(INFORMATION SUPPLIED Opens)

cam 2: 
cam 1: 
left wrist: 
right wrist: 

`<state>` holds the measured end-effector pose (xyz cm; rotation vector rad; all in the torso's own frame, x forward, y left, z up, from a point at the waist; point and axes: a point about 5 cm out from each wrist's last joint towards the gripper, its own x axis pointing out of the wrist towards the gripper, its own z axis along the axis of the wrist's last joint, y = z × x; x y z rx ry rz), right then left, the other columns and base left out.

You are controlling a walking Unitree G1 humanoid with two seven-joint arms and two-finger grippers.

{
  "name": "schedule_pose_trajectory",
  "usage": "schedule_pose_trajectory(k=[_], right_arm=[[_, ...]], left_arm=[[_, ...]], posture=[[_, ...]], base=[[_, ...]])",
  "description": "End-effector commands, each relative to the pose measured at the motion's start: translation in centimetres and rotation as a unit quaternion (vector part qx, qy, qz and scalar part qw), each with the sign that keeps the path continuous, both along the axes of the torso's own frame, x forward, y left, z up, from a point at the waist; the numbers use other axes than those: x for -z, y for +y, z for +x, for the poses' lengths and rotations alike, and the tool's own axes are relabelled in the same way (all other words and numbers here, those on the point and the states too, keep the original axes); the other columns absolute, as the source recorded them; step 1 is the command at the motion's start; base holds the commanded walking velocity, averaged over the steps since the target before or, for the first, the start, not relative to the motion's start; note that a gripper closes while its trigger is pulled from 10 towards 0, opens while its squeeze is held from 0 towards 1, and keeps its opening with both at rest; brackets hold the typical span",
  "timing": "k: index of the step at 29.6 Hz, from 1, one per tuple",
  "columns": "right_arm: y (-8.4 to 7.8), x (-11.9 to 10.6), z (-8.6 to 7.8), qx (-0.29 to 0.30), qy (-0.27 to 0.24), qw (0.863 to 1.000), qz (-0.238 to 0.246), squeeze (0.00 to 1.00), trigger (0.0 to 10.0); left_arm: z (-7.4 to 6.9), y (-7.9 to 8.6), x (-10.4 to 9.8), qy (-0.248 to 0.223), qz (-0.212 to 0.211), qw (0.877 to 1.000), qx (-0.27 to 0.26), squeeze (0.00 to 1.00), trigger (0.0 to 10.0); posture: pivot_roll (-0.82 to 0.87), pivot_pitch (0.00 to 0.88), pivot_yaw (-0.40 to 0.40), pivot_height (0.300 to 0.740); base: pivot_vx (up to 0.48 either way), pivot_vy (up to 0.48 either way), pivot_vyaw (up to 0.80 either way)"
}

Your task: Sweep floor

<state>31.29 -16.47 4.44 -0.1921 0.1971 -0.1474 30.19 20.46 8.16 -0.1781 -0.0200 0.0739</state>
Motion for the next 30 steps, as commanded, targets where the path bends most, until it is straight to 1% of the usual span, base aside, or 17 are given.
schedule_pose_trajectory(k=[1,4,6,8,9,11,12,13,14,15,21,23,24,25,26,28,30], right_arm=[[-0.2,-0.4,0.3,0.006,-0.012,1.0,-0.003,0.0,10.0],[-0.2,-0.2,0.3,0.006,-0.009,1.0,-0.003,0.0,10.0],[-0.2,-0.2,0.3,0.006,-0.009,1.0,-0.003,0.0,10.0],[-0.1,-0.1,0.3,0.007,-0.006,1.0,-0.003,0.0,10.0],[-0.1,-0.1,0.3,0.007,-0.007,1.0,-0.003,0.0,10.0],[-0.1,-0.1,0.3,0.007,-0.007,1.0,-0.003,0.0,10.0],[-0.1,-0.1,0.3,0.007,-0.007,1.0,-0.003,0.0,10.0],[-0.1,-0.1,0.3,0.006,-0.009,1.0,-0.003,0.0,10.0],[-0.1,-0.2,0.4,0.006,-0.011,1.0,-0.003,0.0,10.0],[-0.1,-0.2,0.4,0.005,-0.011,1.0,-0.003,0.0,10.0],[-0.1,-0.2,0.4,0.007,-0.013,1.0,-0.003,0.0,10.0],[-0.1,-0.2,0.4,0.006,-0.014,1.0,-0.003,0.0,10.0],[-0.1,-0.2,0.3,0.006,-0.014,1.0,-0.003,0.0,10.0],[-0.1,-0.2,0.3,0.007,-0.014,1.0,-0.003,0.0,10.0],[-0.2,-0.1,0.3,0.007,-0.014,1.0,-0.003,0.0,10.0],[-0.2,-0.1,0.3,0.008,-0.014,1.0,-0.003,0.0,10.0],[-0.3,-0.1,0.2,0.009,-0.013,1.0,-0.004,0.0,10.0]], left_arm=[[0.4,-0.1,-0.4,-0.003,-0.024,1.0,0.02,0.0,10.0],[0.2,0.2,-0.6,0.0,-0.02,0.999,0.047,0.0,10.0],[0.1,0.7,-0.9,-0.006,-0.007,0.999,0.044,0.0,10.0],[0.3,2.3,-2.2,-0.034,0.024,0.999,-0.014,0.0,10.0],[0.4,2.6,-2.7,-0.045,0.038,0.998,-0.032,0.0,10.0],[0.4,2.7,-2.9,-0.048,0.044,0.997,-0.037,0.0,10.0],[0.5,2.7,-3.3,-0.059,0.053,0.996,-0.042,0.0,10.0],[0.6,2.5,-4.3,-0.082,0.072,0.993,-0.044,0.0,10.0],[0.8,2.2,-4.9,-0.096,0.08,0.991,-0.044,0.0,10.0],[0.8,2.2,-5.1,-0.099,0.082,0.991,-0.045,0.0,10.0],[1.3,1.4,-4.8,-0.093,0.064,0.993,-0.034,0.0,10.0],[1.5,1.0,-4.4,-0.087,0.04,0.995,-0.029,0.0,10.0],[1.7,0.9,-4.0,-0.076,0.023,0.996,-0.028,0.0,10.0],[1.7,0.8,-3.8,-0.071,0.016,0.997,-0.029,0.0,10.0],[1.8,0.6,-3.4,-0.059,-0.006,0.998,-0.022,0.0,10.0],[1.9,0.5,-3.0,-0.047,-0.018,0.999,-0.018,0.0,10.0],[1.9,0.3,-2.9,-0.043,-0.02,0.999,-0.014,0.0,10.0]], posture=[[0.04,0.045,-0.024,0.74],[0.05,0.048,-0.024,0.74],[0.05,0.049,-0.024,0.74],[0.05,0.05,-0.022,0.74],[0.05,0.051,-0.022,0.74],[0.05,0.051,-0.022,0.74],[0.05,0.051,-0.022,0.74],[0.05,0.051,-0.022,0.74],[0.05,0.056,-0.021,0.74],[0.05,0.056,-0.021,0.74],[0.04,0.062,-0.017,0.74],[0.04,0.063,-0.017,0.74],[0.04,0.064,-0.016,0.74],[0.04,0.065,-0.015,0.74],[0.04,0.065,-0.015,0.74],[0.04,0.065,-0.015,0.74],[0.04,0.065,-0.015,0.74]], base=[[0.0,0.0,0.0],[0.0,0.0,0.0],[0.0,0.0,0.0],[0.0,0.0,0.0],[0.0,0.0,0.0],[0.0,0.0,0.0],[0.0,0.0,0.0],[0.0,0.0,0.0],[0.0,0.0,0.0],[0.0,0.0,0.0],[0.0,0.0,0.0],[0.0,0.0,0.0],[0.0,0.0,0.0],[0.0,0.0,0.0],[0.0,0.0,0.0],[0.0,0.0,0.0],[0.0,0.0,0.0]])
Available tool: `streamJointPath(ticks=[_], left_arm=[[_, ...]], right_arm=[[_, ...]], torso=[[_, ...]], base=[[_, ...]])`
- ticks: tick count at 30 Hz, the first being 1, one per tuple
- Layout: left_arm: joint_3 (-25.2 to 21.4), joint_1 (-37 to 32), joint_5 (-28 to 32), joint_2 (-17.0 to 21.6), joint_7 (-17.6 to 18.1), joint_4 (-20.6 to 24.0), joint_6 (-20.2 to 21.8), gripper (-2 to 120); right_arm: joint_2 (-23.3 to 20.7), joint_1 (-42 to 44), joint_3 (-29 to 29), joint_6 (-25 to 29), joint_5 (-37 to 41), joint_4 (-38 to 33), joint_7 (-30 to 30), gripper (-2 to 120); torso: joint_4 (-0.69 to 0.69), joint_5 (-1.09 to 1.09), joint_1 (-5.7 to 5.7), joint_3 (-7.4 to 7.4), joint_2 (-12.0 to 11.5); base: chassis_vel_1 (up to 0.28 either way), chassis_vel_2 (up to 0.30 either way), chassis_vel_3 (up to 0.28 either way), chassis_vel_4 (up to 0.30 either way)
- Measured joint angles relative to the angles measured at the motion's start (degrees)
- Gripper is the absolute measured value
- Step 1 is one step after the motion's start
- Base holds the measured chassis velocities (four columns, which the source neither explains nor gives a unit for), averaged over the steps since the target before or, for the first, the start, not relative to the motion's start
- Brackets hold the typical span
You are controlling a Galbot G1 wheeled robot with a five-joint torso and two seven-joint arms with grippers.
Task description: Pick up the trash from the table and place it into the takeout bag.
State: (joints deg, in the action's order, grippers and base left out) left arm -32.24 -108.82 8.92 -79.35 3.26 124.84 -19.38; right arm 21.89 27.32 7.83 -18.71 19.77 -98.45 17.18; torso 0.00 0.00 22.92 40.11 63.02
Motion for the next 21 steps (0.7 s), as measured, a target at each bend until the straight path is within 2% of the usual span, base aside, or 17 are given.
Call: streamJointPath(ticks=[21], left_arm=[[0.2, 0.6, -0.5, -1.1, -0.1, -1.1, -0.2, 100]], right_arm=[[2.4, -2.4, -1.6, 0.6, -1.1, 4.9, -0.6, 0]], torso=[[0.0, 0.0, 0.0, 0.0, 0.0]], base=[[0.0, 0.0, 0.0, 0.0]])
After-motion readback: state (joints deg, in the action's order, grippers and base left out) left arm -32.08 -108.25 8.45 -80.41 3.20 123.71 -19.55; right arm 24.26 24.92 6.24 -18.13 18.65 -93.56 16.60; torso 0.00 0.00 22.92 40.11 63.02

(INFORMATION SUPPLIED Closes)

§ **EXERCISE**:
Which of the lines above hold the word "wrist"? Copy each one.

§ **RESPONSE AREA**:
left wrist: 
right wrist: 
`<state>` holds the measured end-effector pose (xyz cm; rotation vector rad; all in the torso's own frame, x forward, y left, z up, from a point at the waist; point and axes: a point about 5 cm out from each wrist's last joint towards the gripper, its own x axis pointing out of the wrist towards the gripper, its own z axis along the axis of the wrist's last joint, y = z × x; x y z rx ry rz), right then left, the other columns and base left out.

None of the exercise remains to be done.